• [Exercise requirements] Look through the entries below for the string "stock", and copy each line where it is found.

• [Given records]
____________

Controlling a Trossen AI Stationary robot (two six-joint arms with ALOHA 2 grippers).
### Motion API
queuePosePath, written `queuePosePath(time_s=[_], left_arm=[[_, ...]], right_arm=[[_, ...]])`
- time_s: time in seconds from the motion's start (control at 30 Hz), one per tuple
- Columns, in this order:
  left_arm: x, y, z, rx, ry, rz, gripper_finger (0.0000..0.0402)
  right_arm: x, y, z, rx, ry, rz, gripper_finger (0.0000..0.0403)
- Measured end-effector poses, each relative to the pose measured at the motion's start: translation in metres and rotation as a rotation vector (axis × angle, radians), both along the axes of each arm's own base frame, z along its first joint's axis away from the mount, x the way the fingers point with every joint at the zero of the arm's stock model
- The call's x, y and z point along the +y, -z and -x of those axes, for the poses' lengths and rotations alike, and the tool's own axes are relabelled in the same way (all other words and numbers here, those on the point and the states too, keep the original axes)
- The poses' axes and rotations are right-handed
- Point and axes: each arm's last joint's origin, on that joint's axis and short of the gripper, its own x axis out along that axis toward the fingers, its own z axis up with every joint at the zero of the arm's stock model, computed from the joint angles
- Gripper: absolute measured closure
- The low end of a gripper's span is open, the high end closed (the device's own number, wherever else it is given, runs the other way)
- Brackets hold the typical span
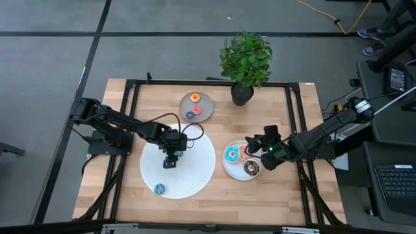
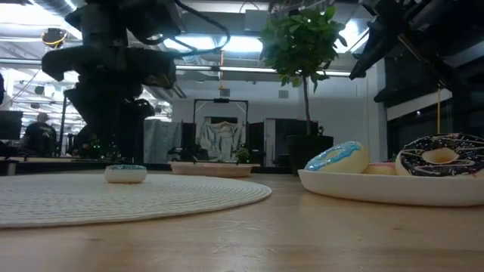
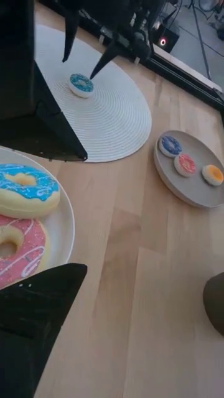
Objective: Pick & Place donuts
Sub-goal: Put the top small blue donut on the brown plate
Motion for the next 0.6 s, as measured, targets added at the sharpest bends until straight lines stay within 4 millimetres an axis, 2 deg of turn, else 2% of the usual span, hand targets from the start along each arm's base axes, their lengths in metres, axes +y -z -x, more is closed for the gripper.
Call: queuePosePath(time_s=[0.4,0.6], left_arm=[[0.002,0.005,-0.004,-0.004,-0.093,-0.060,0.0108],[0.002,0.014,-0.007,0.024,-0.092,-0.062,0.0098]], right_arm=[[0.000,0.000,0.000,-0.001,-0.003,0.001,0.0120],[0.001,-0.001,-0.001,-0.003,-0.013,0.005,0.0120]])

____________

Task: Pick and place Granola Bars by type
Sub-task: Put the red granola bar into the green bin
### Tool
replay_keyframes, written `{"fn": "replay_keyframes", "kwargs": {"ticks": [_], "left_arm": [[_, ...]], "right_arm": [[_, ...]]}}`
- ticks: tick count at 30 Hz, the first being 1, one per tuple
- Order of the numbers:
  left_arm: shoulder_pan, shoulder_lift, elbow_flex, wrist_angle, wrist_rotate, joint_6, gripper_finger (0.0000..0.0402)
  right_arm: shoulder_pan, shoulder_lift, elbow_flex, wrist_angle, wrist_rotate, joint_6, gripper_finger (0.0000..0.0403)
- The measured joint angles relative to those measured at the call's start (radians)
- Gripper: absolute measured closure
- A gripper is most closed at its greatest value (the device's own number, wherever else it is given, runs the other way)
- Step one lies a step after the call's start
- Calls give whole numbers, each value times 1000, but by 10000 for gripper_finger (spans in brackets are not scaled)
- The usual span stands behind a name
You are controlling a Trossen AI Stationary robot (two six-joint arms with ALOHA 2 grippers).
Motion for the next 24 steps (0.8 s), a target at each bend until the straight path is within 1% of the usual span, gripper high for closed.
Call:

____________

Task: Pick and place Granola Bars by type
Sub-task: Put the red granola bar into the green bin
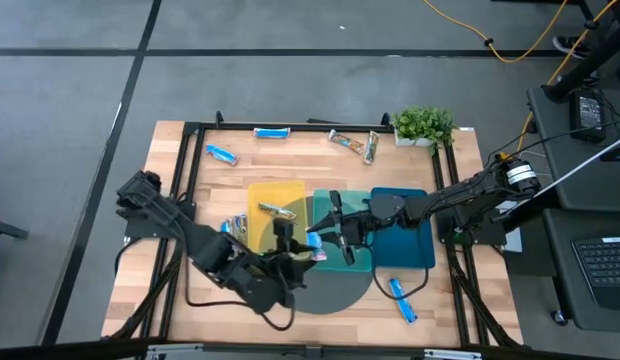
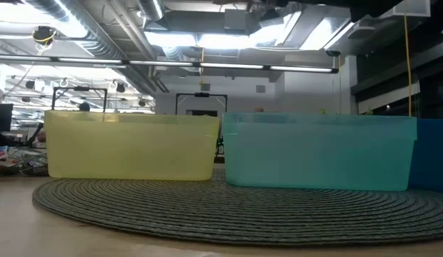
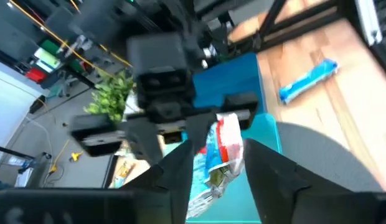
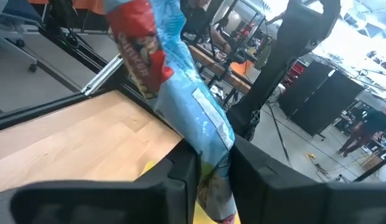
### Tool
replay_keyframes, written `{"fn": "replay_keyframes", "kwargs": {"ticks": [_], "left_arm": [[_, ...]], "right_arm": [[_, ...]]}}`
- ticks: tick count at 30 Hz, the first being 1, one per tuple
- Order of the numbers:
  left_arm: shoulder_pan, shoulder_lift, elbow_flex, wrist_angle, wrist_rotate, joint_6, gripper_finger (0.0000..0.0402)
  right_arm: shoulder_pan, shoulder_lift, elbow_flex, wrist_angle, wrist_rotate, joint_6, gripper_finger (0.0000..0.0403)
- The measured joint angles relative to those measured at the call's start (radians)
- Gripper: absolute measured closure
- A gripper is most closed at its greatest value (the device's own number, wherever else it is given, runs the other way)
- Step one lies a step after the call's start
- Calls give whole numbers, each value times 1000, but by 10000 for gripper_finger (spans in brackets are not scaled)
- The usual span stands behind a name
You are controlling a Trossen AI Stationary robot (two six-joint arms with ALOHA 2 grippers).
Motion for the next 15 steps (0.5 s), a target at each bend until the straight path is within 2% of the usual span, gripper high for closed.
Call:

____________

• [Written reply]
- Measured end-effector poses, each relative to the pose measured at the motion's start: translation in metres and rotation as a rotation vector (axis × angle, radians), both along the axes of each arm's own base frame, z along its first joint's axis away from the mount, x the way the fingers point with every joint at the zero of the arm's stock model
- Point and axes: each arm's last joint's origin, on that joint's axis and short of the gripper, its own x axis out along that axis toward the fingers, its own z axis up with every joint at the zero of the arm's stock model, computed from the joint angles

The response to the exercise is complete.